The ChessBard is definitely not a one off – I can envision a longer, “collected works” of a player that builds off some of the site’s content (http://chesspoetry.com/poetry/); I would love to collect and translate all of Marcel Duchamp’s or my favourite chess player, Jose Raul Capablanca’s, games. Plus I’m very excited to contributors to the site (http://chesspoetry.com/playingwriting/) talk about their experience playing with/against the ChessBard. Who knows? I would love to add more templates that included different verb forms or perhaps collaborate further with poets from other languages to build a multi-lingual ChessBard. As long as people are willing to play, the ChessBard will have a home.

Q: Finally: I’m curious about your literary influences. Who have been your models early on, or even more specifically, for punchlines or ChessBard?

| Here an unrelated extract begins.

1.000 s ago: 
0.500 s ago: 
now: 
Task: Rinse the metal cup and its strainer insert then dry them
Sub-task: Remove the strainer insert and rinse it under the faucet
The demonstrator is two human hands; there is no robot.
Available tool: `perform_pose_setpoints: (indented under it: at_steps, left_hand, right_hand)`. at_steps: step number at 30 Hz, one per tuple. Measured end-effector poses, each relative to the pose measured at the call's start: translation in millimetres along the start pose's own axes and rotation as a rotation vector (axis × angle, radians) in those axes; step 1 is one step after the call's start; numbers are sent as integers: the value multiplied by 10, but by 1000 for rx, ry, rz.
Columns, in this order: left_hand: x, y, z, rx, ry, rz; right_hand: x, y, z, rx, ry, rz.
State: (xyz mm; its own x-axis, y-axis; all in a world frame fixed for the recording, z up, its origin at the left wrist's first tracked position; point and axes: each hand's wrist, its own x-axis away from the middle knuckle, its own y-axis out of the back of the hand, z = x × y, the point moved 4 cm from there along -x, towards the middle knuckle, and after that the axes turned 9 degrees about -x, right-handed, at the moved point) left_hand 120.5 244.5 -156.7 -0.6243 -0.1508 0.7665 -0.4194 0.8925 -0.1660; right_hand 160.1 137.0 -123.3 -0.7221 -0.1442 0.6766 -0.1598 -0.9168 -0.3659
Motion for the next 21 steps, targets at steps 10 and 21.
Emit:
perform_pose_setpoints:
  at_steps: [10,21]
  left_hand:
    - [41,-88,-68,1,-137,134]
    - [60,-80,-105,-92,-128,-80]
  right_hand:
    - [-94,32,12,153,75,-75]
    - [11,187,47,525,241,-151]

A: I didn’t really find poetry I enjoyed and wanted to write like until I was in my first few years of college. I was raised on sonnets and couplets (which I’ve since come to really appreciate), but bristled, like an 18 year old know-everything, at the restriction I read into the forms themselves (ignoring the gorgeous language and precision within restrictions). The first book I remember loving was Ondaatje’s The Collected Works of Billy the Kid, a book I own three copies of, including the delightful first editions with the red-black Muybridge-esque cover. I also was introduced to bpNichol’s The Martyrology at the same time and re-read all 9 books this summer as I was writing punchlines. In both works, I find that delicate balance between lyrical gesture, play and conceptually-challenging forms combined with the same blending of multiple voices and languages (in a long form poem) that I’m battling to include in my own work. More contemporarily, Gary Barwin’s extremely varied and always frisky work (Moon Baboon Canoe but also the visual works that pop up on his Facebook) was immensely influential on both projects; too, Lisa Robertson’s work (recently Cinema of the Present), in particular the way she folds in some of the theoretical voices into such dense poetic activity, was very inspirational. Of course, there is also the plethora of online work that the Internet supplies, including the indispensable Lemonhound.